A Senate proposal that would undermine the government’s implicit support of two mortgage financing giants was denounced Thursday by a top housing industry executive, who warned against “tinkering with what remains the only strong segment of the economy.”
Jerry Howard, chief executive of the National Association of Home Builders, said the latest plan to rein in financing giants Freddie Mac and Fannie Mae was a “backdoor” effort to attack the special status that allows them to raise money at extremely favorable rates.
“To a sophisticated investor … this sends the exact wrong message,” Howard said in a conference call with reporters. “Tinkering with what remains the only strong segment of the economy at this time is a dangerous course to be pursuing right now, and we would suggest that it doesn’t make much sense.”

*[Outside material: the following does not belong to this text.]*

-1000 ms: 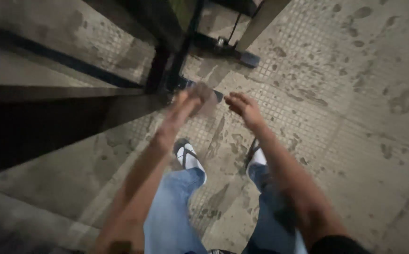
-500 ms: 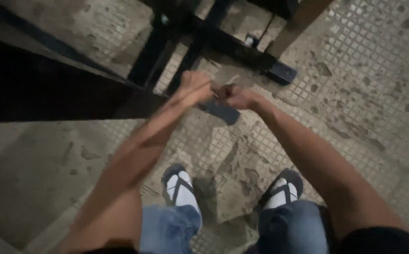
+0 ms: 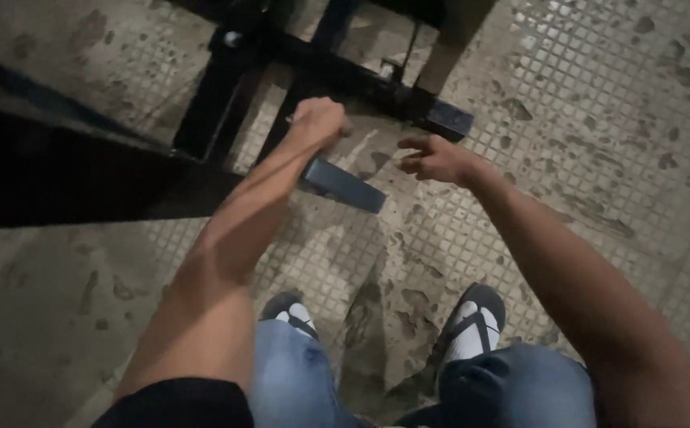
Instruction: Cleaning a weight machine and cable station with a cloth.
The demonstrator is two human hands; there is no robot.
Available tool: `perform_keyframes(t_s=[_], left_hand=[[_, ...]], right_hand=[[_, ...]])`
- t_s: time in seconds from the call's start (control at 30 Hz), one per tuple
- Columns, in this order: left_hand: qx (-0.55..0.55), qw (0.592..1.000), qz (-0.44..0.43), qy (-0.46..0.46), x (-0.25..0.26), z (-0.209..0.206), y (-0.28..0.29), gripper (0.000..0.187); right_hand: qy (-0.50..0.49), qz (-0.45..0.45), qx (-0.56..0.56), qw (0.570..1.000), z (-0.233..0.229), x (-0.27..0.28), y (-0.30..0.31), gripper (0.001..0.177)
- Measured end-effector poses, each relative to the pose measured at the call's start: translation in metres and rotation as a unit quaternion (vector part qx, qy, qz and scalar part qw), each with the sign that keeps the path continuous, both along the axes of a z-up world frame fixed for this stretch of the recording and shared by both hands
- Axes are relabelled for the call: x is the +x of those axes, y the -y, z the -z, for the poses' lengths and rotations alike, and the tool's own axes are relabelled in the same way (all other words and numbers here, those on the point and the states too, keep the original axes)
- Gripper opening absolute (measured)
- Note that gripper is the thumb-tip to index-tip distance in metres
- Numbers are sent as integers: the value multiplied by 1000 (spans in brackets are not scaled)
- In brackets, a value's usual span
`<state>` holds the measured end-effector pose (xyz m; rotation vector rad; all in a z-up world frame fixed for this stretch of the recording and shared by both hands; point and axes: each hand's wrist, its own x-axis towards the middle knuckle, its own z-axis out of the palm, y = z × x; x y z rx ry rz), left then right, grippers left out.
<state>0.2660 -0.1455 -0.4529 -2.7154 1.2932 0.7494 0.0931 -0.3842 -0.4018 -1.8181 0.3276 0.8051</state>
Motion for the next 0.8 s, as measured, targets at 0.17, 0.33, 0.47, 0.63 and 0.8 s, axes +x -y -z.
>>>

Howard was responding to Senate Banking Committee Chairman Richard Shelby’s R-Ala., backing for plans that would give a new regulator the authority to put Fannie Mae or Freddie Mac into “receivership” if they were to collapse. That would allow the regulator to wind down their operations.
Under the current federal charter governing the two government-sponsored enterprises only Congress has the authority to shut them down.
“You can't have it both ways,” Shelby, told reporters outside the Senate chamber, according to Reuters. “We're committed to housing, most of us on the Banking Committee are, in a big way, because it's very important, but we're also very interested in safety and soundness, and you've got to have a balance there.”
Howard said the NAHB, a powerful lobbying group, would oppose Shelby’s legislation if it includes the provision on receivership.
The dispute over seemingly obscure legislative language was the latest in a series of increasingly visible flare-ups over the future of the two institutions over the past month.
Last month Federal Reserve Chairman Alan Greenspan warned that because of their sheer size and complexity the GSEs pose “very serious” risks to the U.S. financial system. And Treasury Secretary John Snow warned that the White House would not support legislation that offered only “inadequate” reform of the system.
While the GSEs have played a major role in the record housing boom that has helped keep the economy growing in recent years, the two companies have been squirming in the spotlight since revelations of massive accounting problems at Freddie Mac last year.
Freddie Mac’s chief executive was forced out, the company was ordered to pay a $125 million fine and it has restated its financial results for 2000, 2001 and 2002. In a recent filing the company said it hopes to provide 2003 results by July 30 — six months behind schedule.
But the housing industry, which has enjoyed three straight years of record sales, is loath to make any changes that might adversely affect mortgage rates, which have dropped in recent weeks to approach the 45-year lows they touched last summer.
The implicit government backing allows Fannie Mae and Freddie Mac to sell debt at only slightly above what investors pay for Treasury securities, lowering their borrowing costs by nearly a half-percentage point, according to one congressional study.
But a recent Fed study, cited by Greenspan, contends that most of the benefit goes to shareholders of the two companies rather than ordinary borrowers. The liquidity provided by Fannie and Freddie cuts the average mortgage rate by only 0.07 percentage point, according to the Fed study.
David Seiders, chief economist for the home builders, disputes that assertion and says the effect on mortgage rates is “an incredibly uncertain point.”
He said Shelby’s proposal is a “rather clever” attack on the GSE status of the two companies. “Because if you change the market perception of what they are and their relation to the government you really could affect the mortgage rate.”
Jonathan Ukeiley, a credit analyst at Standard & Poor’s, said the credit agency would have to review its current ratings of Fannie Mae and Freddie Mac debt if the legislation moves forward, which is far from certain.
“Any legislation that puts the government in a position in which it is distancing itself away from Freddie Mac and Fannie Mae, we would have to take that into account and then potentially reassess our understanding of the relationship between the government and the GSEs,” he said.
Bert Ely, a Washington consultant who specializes in banking issues, said the receivership issue is only one of many thorny questions that make passage of reform bill questionable this year.
“On top of all the politics there are some difficult substantive issues,” he said. “I’m not convinced Congress is ready to pass something unless there is a fairly high belief that it would be credible.”
Ultimately he said the solution is more radical: to “privatize” the two GSEs, eliminating their special advantages and allowing banks and thrifts to compete in the giant secondary mortgage business. Ely’s idea has been championed by the conservative American Enterprise Institute, but Ely conceded it is still only in “the think tank stage.”
“At this point in time there certainly are very few people focused on it,” he said.